Block bad prompt and model changes before they reach production.

The Continuous Evaluation Workflow

EvalForge isn't just a dashboard—it's an API designed to act as a quality gate in your deployment pipeline. By integrating EvalForge into GitHub Actions, GitLab CI, or Jenkins, you can automatically run benchmark experiments on Pull Requests.

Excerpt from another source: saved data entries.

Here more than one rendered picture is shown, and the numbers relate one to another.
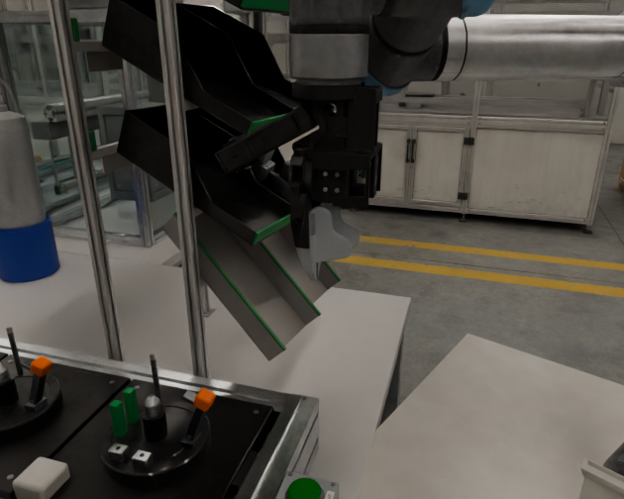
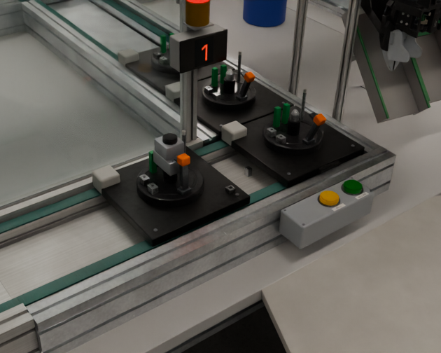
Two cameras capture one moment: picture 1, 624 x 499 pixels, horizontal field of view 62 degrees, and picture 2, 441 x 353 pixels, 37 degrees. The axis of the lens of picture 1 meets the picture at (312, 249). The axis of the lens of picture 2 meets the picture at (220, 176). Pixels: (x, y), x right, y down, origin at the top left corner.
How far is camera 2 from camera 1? 0.83 m
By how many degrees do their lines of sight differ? 33
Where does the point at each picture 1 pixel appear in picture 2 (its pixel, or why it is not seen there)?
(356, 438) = (417, 194)
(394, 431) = not seen: outside the picture
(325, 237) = (397, 47)
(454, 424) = not seen: outside the picture
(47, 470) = (237, 127)
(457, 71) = not seen: outside the picture
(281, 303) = (407, 91)
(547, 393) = not seen: outside the picture
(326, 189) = (401, 22)
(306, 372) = (414, 149)

Typical Pipeline Integration

Developer makes a change: A developer edits a prompt template in your application repository and opens a Pull Request.
CI triggers an EvalForge Experiment: Your CI script calls the EvalForge API to create an experiment variant using the newly proposed prompt and your production model configuration.
Wait for Batch Processing: CI polls the EvalForge Job API until the background evaluation completes.
Assert Thresholds: The CI script fetches the Experiment Summary and asserts that the new variant's exact_match or semantic_match score is equal to or higher than the baseline production threshold.
Merge or Block: If the score regresses significantly, the CI job fails and blocks the PR from merging.

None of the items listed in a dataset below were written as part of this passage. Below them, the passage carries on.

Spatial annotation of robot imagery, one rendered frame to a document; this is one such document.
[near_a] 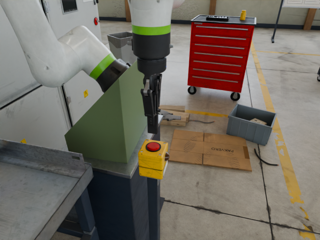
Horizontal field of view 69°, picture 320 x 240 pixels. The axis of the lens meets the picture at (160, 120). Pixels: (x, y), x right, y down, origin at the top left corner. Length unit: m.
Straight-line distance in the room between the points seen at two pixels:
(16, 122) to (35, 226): 0.87
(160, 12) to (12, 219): 0.61
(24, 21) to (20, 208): 0.51
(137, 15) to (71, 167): 0.50
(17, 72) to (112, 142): 0.76
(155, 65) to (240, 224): 1.34
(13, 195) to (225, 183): 1.50
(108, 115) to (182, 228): 1.03
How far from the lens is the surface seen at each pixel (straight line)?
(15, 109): 1.46
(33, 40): 0.81
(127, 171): 0.89
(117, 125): 0.82
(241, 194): 1.89
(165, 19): 0.56
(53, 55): 0.83
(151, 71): 0.58
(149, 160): 0.73
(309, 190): 2.13
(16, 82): 1.45
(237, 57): 2.88
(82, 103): 1.96
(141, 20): 0.55
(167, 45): 0.58
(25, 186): 0.80
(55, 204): 0.72
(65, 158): 0.78
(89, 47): 0.93
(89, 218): 0.95
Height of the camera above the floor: 1.36
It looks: 32 degrees down
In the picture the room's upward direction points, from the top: straight up

Example CI Script (Bash/cURL)

#!/bin/bash
# 1. Trigger the experiment run
RESPONSE=$(curl -s -X POST "$EVALFORGE_URL/api/v1/execution/run?experiment_id=12&variant_id=45")
JOB_ID=$(echo $RESPONSE | jq -r '.job_id')

# 2. Poll for completion
STATUS="pending"
while [ "$STATUS" != "completed" ]; do
  sleep 5
  STATUS_RESP=$(curl -s "$EVALFORGE_URL/api/v1/jobs/$JOB_ID")
  STATUS=$(echo $STATUS_RESP | jq -r '.status')
  
  if [ "$STATUS" == "failed" ]; then
    echo "Evaluation job failed!"
    exit 1
  fi
done

# 3. Evaluate results
EVAL_RESP=$(curl -s -X POST "$EVALFORGE_URL/api/v1/evaluation/run/$JOB_ID/evaluate")

# 4. Check Regressions API
REGRESSIONS=$(curl -s "$EVALFORGE_URL/api/v1/monitoring/regressions?metric=exact_match&threshold=0.1")
HAS_REGRESSIONS=$(echo $REGRESSIONS | jq -r '.has_regressions')

if [ "$HAS_REGRESSIONS" == "true" ]; then
  echo "❌ PR blocked: Quality regression detected!"
  exit 1
else
  echo "✅ Evaluation passed! Safe to merge."
fi

Monitoring & Alerts

Use the /monitoring/regressions API endpoint periodically (e.g., via a cron job) to monitor live score trends. If the rolling average of a specific metric drops below historical baselines, you can wire this up to PagerDuty or Slack to alert your engineering team immediately.